American life (in general) continues on apace without much in the way of influence from these successful insular organizations, so I'm not sure how, even in success, this would help with @Capital_Room's question. I, however, given our previous interactions, am not surprised that your solution to almost any issue is more dakka religion.

The “young” Right re-learned the importance of religion for survival only recently, I’d argue, around the time of the Benedict Plan in 2017. And public thinkers like Jordan Peterson only recently brought serious arguments for religion to the public, in a way that can satisfy the more “rational” conservative cohort who would otherwise be stuck on Nietzsche and new atheism. So it’s not surprising you haven’t seen this development immediately.

I don’t get your point about the Satanic Temple. Satanism is not a culture, it’s pretty much only an aesthetic, so it lacks the motive to utilize tax exemption for the purpose of maintaining a culture. If I were to bet, practicing “Satanists” are usually anti-natalists who think that their cultural heritage sucks. I similarly don’t get your point about the Amish; they were established at a time when no one policed how you established towns and schools… when there was no mass media… they just plopped themselves in Ohio and created, effectively, a micro-nation because they could… and there were few taxes then. So you’re comparing apples to orangutans here, in that there is genuinely no comparison to be made.

your solution to almost any issue is more dakka religion

Approximately, yes. More accurately, it’s “hierarchical organized communities which use stories and rituals and social competition to guide human behavior, whose leaders are chosen by virtuous conduct and who are prevented from having any material bias of self-gain eg accumulating wealth or women.” This just so happens to be religious in nature due to quirks of the flesh human nature. It’s hard to look at the demise of South Korea, the resilience of the Pashtuns, the birth rates of the Abrahamic Orthodox, the beauty of renaissance art, the economic waste of consumerist sexual competition, and the quasi-religious attitudes of political radicals and not come to the conclusion that what we need is Optimized Religion(s).

Interesting premise.
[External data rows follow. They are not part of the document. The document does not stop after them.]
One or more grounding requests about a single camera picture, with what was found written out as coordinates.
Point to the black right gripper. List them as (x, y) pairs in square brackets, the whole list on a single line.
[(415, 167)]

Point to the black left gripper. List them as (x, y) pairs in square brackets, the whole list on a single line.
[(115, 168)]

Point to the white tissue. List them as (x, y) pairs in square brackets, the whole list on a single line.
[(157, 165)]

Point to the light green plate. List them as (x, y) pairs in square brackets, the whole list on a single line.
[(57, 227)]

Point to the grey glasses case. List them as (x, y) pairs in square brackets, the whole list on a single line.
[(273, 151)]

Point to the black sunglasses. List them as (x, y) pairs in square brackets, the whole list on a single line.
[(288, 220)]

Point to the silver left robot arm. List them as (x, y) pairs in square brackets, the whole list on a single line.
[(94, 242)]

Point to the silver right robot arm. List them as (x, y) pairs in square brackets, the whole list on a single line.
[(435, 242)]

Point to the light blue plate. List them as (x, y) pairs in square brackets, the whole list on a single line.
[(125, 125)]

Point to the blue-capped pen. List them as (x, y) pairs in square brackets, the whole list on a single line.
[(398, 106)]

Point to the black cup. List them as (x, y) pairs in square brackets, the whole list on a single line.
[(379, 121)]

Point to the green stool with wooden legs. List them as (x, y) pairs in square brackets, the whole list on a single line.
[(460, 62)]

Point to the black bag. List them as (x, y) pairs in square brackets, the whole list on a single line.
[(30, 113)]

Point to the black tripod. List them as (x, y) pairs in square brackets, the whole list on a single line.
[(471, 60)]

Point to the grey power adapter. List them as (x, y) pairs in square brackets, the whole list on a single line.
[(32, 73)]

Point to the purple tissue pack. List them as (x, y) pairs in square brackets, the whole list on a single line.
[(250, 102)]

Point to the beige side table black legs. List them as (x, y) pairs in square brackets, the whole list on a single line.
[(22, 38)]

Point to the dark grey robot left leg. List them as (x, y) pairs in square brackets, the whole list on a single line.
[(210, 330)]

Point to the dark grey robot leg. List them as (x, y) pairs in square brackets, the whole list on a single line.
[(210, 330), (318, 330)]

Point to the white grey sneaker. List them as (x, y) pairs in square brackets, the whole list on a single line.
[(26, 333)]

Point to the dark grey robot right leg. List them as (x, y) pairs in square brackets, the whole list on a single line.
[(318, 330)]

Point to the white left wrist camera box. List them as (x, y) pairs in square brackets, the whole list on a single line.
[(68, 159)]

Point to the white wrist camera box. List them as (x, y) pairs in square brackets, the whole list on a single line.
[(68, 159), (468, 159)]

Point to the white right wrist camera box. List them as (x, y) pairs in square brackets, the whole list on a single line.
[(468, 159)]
It is nice to have it all laid out for once! I'll have to think on a lot of this and get back to you. Well constructed.

Edit to say that JP is a weak moron. I can't stop myself, after being accosted in my social group by his fans when he first started. I always shat on his simplistic takes, weird reedy voice, lobster analogies since I'm from Maine and have actually caught lobsters, clean your room advice; his subsequent fall into madness and addiction was really very satisfying for me.

I'll never forget a Joe Rogan appearance where he was bragging about being able to lift a small box.